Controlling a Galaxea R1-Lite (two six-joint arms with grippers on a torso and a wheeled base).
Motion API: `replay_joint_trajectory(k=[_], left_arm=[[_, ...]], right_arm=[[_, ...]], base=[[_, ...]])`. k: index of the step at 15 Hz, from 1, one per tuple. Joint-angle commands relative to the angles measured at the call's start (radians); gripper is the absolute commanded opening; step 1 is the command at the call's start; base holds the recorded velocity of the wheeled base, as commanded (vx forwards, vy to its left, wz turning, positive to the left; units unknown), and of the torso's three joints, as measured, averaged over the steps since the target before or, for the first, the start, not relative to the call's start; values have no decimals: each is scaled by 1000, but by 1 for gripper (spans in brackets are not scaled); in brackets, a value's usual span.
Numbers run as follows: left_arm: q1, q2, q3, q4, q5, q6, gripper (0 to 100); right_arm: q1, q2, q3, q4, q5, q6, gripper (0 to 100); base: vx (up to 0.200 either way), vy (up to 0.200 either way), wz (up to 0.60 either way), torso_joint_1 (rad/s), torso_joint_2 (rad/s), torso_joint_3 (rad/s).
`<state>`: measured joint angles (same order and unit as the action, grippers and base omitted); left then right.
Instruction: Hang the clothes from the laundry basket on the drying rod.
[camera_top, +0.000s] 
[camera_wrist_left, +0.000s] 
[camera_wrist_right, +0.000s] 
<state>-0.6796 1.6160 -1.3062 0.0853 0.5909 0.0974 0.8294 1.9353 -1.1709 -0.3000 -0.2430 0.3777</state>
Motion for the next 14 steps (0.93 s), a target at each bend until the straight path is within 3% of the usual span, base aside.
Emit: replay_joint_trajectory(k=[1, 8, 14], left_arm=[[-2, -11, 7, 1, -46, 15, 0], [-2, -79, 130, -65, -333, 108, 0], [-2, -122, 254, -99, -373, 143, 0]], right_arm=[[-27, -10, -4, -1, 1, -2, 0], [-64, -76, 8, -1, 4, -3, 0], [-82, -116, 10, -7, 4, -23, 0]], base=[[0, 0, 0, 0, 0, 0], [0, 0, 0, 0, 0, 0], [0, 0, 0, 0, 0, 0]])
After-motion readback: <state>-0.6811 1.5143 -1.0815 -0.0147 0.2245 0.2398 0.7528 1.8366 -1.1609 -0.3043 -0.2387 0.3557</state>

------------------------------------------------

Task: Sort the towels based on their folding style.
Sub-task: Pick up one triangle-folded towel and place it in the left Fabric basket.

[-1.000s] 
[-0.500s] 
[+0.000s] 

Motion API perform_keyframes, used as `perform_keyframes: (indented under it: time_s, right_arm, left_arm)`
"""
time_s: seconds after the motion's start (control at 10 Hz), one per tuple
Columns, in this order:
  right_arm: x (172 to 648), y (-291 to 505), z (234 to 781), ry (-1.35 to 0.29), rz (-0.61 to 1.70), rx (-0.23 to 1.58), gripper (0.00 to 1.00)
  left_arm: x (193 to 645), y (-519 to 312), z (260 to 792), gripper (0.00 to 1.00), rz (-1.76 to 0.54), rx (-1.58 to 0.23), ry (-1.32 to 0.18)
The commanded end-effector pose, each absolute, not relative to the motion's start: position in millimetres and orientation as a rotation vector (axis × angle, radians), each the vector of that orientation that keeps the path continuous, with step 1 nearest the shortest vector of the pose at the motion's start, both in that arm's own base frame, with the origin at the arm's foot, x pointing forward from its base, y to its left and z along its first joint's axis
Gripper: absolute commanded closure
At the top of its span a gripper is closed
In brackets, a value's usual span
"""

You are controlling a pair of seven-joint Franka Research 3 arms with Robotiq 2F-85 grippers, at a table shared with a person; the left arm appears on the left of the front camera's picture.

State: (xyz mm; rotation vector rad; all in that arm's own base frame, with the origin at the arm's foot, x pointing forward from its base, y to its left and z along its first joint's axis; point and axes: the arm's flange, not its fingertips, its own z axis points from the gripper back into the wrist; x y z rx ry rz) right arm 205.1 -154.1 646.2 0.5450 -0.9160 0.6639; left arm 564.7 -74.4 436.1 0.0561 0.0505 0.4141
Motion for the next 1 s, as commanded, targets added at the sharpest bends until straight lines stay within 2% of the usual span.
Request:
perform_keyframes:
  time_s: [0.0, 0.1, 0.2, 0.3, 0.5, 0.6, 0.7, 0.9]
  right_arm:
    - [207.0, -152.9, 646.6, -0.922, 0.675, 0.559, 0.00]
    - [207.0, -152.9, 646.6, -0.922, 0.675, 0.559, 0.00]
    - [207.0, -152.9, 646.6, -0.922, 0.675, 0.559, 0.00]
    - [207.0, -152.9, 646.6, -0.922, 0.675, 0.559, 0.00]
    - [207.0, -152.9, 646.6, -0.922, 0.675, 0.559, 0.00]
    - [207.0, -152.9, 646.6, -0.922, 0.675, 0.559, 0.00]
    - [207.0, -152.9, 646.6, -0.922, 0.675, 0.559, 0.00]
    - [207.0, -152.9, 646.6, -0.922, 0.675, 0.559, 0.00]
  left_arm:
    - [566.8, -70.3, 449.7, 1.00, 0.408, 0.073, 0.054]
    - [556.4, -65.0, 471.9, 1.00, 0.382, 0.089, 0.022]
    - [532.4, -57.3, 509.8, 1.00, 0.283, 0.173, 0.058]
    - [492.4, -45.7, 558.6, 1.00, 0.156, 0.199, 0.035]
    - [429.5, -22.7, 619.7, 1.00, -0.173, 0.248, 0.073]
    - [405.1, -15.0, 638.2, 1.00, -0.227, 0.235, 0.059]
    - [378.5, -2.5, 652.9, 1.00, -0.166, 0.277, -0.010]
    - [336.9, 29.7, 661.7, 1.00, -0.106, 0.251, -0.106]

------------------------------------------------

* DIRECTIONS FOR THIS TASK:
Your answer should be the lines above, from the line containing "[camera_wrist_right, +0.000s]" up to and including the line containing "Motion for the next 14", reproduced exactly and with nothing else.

* TASK SOLUTION:
[camera_wrist_right, +0.000s] 
<state>-0.6796 1.6160 -1.3062 0.0853 0.5909 0.0974 0.8294 1.9353 -1.1709 -0.3000 -0.2430 0.3777</state>
Motion for the next 14 steps (0.93 s), a target at each bend until the straight path is within 3% of the usual span, base aside.

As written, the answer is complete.